MacLeod, who has worked as a vCISO for many organizations, agrees that business skills matter a good deal for those who see vCISO as a good career path. “You should be able to assess and improve an organization’s security posture, ensure compliance with relevant laws and regulations, and advise executives on security initiatives or issues. In short, you need to be able to adapt and learn quickly,” MacLeod added.
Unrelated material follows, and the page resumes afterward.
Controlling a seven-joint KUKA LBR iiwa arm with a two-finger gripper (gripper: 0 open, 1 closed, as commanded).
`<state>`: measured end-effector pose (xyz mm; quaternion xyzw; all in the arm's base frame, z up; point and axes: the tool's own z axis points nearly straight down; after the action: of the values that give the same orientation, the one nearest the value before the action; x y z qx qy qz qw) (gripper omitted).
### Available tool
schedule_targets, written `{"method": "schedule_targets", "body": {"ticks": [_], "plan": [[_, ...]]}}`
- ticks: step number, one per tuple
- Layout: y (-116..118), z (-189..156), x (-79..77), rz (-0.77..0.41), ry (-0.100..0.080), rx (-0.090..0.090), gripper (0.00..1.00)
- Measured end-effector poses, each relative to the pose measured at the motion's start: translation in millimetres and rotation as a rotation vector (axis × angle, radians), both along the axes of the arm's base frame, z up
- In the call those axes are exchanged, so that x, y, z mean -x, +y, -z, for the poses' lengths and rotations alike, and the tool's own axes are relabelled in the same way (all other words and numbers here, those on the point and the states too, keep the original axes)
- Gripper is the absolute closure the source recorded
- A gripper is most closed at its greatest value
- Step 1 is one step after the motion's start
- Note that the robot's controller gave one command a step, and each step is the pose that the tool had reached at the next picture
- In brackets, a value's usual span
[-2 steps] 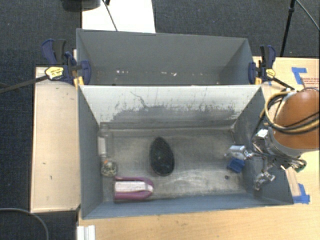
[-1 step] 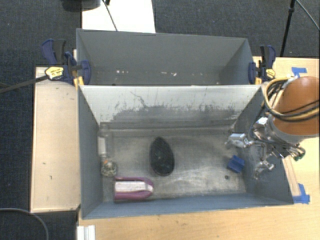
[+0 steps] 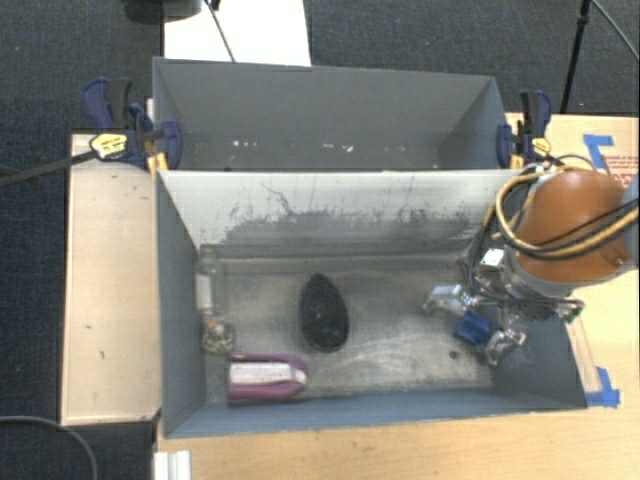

Erik Gaston, vice president for global executive engagement at Tanium, added that since a vCISO is likely going to engage with more than one company in potentially more than one industry, they need to be solid generalists with knowledge of the overall security landscape and how to effect change and establish programs.
“A vCISO is going to need to be a natural leader, as they are coming in from the outside and will need to drive the overall thought leadership and direction,” Gaston told Dice. “This requires them to be able to bring people along on their security journey and collaborate well with constituents across the business, IT, risk, compliance and security operations at the same time.”
vCISO: Ultimate WFH Position?
Another appealing part of a vCISO career is the ability to work remotely while still influencing the company’s operations and cybersecurity policies. “While this role existed previously, WFH and virtual work has made the role more accessible in a pandemic and post-pandemic environment,” Gaston added. “Also, with a limited talent pool and reduced internal budgets to hire and maintain this role full-time, having a vCISO in some capacity makes sense for a lot of firms, particularly in the small and midsize business market.”
Other experts noted that, while the ability to source remote candidates from across the country is appealing to organizations, other factors ultimately drive the need for vCISOs. “The vCISO certainly exploded as COVID hit. But, as compliance drivers like [President Joe Biden’s] cybersecurity executive orders drive smaller organizations to focus on security, these organizations look to the vCISO as a way to address regulation without the cost, focus, and weight of a full-time hire,” John Steven, CTO at ThreatModeler, told Dice. “Ultimately, for these firms, their engineering and operations executives don’t have the bandwidth to absorb security change mandated by a full-time CISO.”